I used different selling sites such as Facebook Marketplace, eBay, Zapper, Music Magpie. If you’ve got something to sell, you can guarantee there will be somewhere to sell it. The best part is, it all adds. While bits here and there don’t seem like much, when you add it all up it’s surprising how much you can make. (And really addictive/motivating to keep going!)
I Completed Surveys
There are so many different survey companies out there, that it can be difficult to know which ones to use. I generally used QMee, which you can cash out ASAP and don’t have to wait for it to add up to a certain point. It also doesn’t crash out on you as often as other survey sites do (which is so annoying when you’ve wasted 20 minutes on one survey and earned nothing for it). Prolific Academic is another survey site which other money makers swear by, but I’ve never had any eligible surveys from it.
I Started Mystery Shopping
This fast became one of my favourite ways to make extra money. I think because it was a way to get me out of the house and feel like I had a purpose. Being a stay at home mum can be a killer for your confidence, so that really helped with that.
I have lots of tips on mystery shopping, such as this one How to Become a Mystery Shopper.
I Got a Part-Time Job
One of the biggest problems I had while the children were small was finding work that would fit around our lifestyle. My husband worked rolling-shifts, which meant I couldn’t commit to every weekend or the same evenings every week, because sometimes he’d be at work. We had no childcare support from family and it was too expensive to pay for childcare. (One of the main reasons for leaving employment in 2012.)

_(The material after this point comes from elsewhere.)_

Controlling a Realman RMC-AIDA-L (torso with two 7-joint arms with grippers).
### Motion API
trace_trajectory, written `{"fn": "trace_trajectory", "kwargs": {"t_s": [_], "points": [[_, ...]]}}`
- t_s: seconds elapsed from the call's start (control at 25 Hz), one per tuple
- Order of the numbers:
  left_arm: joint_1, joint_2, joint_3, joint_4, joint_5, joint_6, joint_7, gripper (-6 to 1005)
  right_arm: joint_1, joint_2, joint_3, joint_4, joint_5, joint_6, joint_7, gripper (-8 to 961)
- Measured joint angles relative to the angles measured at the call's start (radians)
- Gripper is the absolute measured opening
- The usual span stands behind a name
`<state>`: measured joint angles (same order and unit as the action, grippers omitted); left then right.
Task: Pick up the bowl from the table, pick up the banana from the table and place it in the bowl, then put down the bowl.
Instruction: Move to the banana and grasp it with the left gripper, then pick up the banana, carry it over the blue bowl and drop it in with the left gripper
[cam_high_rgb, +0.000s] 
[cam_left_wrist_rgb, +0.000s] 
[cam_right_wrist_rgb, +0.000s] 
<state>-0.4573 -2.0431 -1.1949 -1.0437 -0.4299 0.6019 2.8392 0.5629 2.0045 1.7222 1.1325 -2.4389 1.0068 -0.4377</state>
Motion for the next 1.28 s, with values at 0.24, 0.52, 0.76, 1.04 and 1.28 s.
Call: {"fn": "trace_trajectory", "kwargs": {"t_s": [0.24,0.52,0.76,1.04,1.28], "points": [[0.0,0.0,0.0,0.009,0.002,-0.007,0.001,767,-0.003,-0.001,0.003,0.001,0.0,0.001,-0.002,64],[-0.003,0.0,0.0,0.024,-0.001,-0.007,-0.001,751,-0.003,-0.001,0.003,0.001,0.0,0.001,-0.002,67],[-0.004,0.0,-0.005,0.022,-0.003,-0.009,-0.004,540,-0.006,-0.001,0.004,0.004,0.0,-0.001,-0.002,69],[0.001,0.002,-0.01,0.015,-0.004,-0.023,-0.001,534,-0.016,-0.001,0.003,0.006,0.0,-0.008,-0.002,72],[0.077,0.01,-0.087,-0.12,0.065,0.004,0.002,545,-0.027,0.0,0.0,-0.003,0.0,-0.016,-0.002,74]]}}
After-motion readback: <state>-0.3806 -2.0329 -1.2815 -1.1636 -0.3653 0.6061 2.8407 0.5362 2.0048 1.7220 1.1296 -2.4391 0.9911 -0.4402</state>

But I was really lucky to find a job in our local pub, where the managers were totally happy to work my shifts around my husband’s days off. This really helped in paying off big chunks of that debt.
I Had a Tight Budget
One of the most important things you can do when it comes to money is to have a budget. It sounds limiting (especially when I use the word “tight”), but it’s like anything when it comes to organisation. Forward planning creates success.

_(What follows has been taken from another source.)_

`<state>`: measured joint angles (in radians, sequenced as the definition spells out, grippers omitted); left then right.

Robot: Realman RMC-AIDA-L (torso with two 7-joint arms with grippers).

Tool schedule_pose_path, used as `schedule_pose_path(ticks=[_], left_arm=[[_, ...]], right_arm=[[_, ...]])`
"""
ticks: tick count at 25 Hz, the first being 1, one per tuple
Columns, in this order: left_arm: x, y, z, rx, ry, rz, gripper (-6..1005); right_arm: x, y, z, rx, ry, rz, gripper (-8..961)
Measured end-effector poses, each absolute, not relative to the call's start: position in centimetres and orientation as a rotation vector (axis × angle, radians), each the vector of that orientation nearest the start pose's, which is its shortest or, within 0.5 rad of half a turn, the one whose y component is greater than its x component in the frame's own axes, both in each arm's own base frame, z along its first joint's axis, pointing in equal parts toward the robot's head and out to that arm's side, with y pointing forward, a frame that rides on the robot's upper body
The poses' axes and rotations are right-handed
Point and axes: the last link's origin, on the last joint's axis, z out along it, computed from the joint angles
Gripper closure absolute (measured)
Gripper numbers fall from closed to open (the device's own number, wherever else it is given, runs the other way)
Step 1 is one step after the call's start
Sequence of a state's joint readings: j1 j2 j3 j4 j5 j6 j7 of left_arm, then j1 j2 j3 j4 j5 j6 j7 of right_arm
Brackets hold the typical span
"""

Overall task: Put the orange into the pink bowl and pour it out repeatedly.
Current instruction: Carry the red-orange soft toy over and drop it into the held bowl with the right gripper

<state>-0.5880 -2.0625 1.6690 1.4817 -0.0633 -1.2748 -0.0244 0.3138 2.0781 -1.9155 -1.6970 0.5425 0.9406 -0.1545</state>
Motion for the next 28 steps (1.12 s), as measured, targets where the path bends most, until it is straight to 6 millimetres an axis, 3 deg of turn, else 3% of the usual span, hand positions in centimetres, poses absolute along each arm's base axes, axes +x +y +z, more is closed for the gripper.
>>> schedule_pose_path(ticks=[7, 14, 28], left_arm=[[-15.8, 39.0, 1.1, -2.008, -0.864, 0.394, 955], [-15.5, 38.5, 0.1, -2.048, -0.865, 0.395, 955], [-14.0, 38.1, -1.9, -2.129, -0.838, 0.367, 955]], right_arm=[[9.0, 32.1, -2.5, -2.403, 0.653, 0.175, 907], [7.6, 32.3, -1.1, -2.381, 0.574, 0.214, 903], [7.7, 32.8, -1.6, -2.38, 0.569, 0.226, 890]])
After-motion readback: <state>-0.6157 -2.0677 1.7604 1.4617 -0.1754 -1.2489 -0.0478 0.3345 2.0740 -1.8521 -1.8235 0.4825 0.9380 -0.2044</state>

So everything was budgeted for. Bills, food, fuel, clothes. I even set up sinking funds for things like car maintenance and holidays. This was essential in making sure we didn’t have to resort to credit cards to pay for things like MOTs, or even just someone’s birthday.
I also used cash in those early days, withdrawing what we needed each week. It’s weird, but when you can physically see your cash, you spend less and it seems to go further. So using cash made the money last longer, and we were less tempted to spend what we didn’t have.
I used the Debt Snowball Method
If you’re not familiar with it, the debt snowball method is when you focus your efforts on paying off your smallest debt first. Then when that’s paid, you use the extra money you’ve been paying on the previous debt AND the regular payment, and pay the next one. And so on. As you go, your down payments increase, and your debts get paid pretty fast.
There is also the Avalanche method, which works for some people by paying off the debts with the highest interest rate first. For more information on the Debt Snowball vs Debt Avalanche, see this post.
Paying off debt takes organisation, dedication, and commitment. There is still around £8k to pay off, but there’s no longer any pressure on me to manage it all. My husband took out a loan to pay off the remaining credit cards which were now attracting interest, and it was taking too long to pay them off. Now we have one monthly payment. I would never have advocated this three years ago, because you have to beat the spending/debt cycle before you can consolidate your debts.
You need to understand why you’re in debt, and put the steps in place to stop it. If you’re looking to get out of debt, take a look at this post for some more information.
If you are really struggling with debt, please seek help from a debt charity such as Stepchange.org, or Nationaldebtline.org. They’re there to help, and just taking that first step will empower you to take the next one, and take control of your own money situation.